- [REQUIRED ACTION]: Using the line that contains "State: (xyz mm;" as the start, restate each line word for word through the final line of the material below, and return only those.

- [COLLECTED DATA]:
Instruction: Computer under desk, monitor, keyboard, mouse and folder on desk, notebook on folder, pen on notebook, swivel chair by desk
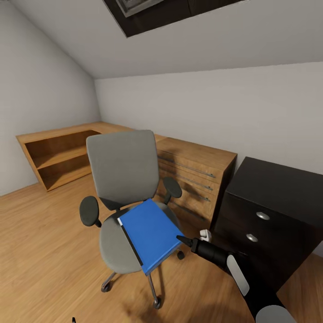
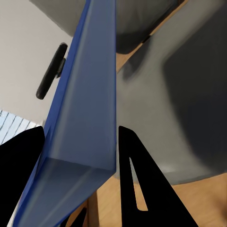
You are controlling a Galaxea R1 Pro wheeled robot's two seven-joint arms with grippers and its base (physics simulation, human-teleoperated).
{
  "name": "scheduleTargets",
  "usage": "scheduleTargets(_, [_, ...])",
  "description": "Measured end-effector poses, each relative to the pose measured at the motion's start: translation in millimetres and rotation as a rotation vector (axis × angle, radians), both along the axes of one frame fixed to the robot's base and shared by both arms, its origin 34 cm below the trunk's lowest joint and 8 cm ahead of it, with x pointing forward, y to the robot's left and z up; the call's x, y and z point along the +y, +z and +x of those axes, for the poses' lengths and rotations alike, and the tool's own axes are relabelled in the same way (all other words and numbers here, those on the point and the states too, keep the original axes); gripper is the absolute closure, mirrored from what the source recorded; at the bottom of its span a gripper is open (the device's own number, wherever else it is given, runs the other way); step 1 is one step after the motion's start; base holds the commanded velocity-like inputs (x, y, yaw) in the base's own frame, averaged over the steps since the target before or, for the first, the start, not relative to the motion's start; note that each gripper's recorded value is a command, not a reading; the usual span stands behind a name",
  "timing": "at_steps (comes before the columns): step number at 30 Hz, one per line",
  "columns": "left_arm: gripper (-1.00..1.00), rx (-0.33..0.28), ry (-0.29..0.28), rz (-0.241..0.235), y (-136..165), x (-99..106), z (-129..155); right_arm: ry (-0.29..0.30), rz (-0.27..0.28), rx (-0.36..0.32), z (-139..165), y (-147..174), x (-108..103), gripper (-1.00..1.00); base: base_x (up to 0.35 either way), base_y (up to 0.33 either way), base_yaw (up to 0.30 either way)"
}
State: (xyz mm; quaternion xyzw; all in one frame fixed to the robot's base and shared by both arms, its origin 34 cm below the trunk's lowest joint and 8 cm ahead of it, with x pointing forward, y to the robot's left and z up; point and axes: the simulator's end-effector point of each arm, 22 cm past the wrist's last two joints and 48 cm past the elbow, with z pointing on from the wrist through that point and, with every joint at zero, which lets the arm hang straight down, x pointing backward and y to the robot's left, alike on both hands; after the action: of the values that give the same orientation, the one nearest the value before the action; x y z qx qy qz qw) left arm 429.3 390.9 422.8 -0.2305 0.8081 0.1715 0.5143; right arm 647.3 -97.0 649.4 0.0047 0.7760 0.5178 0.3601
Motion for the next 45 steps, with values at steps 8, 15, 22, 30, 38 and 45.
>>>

- [WORKED SOLUTION]:
State: (xyz mm; quaternion xyzw; all in one frame fixed to the robot's base and shared by both arms, its origin 34 cm below the trunk's lowest joint and 8 cm ahead of it, with x pointing forward, y to the robot's left and z up; point and axes: the simulator's end-effector point of each arm, 22 cm past the wrist's last two joints and 48 cm past the elbow, with z pointing on from the wrist through that point and, with every joint at zero, which lets the arm hang straight down, x pointing backward and y to the robot's left, alike on both hands; after the action: of the values that give the same orientation, the one nearest the value before the action; x y z qx qy qz qw) left arm 429.3 390.9 422.8 -0.2305 0.8081 0.1715 0.5143; right arm 647.3 -97.0 649.4 0.0047 0.7760 0.5178 0.3601
Motion for the next 45 steps, with values at steps 8, 15, 22, 30, 38 and 45.
>>>

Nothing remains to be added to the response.